REQUIREMENT:
Look through the data below and, wherever a line carries the word "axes", please copy that line.

GIVEN DATA:
┌────────

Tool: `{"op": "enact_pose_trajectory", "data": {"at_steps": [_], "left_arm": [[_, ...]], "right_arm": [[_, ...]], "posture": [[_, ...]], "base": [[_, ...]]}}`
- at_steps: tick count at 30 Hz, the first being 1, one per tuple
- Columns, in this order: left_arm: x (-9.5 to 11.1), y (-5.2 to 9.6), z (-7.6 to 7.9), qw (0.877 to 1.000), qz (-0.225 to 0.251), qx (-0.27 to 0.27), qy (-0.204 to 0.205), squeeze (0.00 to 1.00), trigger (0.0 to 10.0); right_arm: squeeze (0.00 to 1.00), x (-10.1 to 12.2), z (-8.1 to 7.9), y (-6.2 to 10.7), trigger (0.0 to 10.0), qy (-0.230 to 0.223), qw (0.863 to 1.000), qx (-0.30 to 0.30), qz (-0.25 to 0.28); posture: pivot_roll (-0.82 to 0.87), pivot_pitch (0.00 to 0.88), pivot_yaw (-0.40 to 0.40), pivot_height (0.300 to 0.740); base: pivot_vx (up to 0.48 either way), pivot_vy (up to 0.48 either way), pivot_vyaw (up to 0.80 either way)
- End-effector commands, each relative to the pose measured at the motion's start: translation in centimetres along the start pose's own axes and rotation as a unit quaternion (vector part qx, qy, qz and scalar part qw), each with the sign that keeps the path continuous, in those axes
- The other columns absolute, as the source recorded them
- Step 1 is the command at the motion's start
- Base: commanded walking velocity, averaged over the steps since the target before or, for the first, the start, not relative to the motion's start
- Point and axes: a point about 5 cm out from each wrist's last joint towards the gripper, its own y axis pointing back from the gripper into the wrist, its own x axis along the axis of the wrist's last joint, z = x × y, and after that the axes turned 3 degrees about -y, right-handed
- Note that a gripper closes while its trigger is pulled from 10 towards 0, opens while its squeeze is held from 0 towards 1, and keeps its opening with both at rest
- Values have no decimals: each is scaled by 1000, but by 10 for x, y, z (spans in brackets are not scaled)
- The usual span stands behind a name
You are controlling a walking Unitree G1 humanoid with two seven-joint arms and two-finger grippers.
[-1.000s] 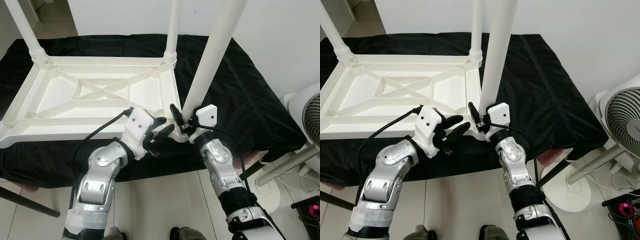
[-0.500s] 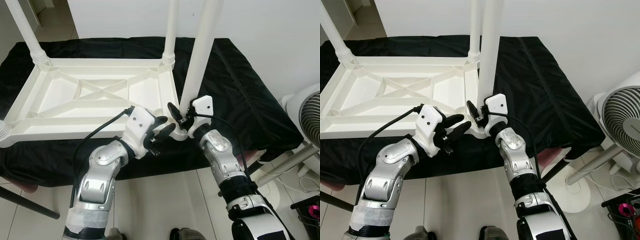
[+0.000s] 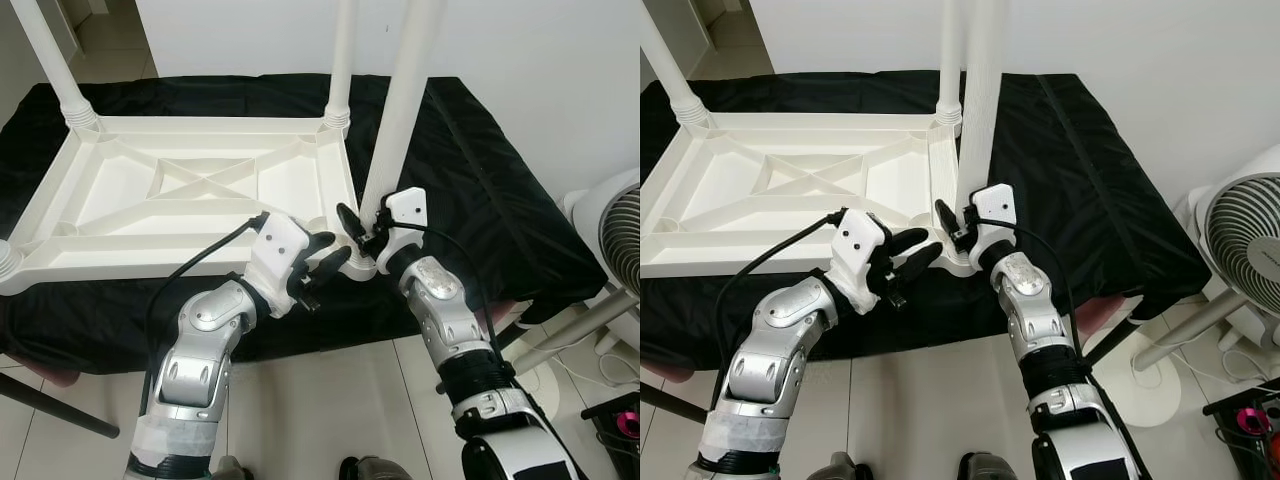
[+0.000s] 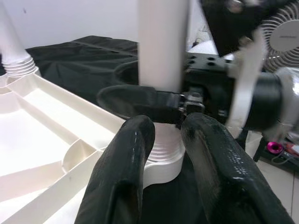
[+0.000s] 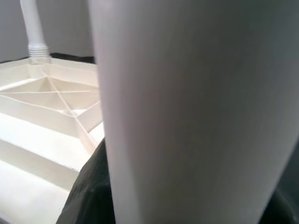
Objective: Building children table
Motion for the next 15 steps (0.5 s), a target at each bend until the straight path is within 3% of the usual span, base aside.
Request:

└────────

RESULT OF THIS EXERCISE:
- End-effector commands, each relative to the pose measured at the motion's start: translation in centimetres along the start pose's own axes and rotation as a unit quaternion (vector part qx, qy, qz and scalar part qw), each with the sign that keeps the path continuous, in those axes
- Point and axes: a point about 5 cm out from each wrist's last joint towards the gripper, its own y axis pointing back from the gripper into the wrist, its own x axis along the axis of the wrist's last joint, z = x × y, and after that the axes turned 3 degrees about -y, right-handed

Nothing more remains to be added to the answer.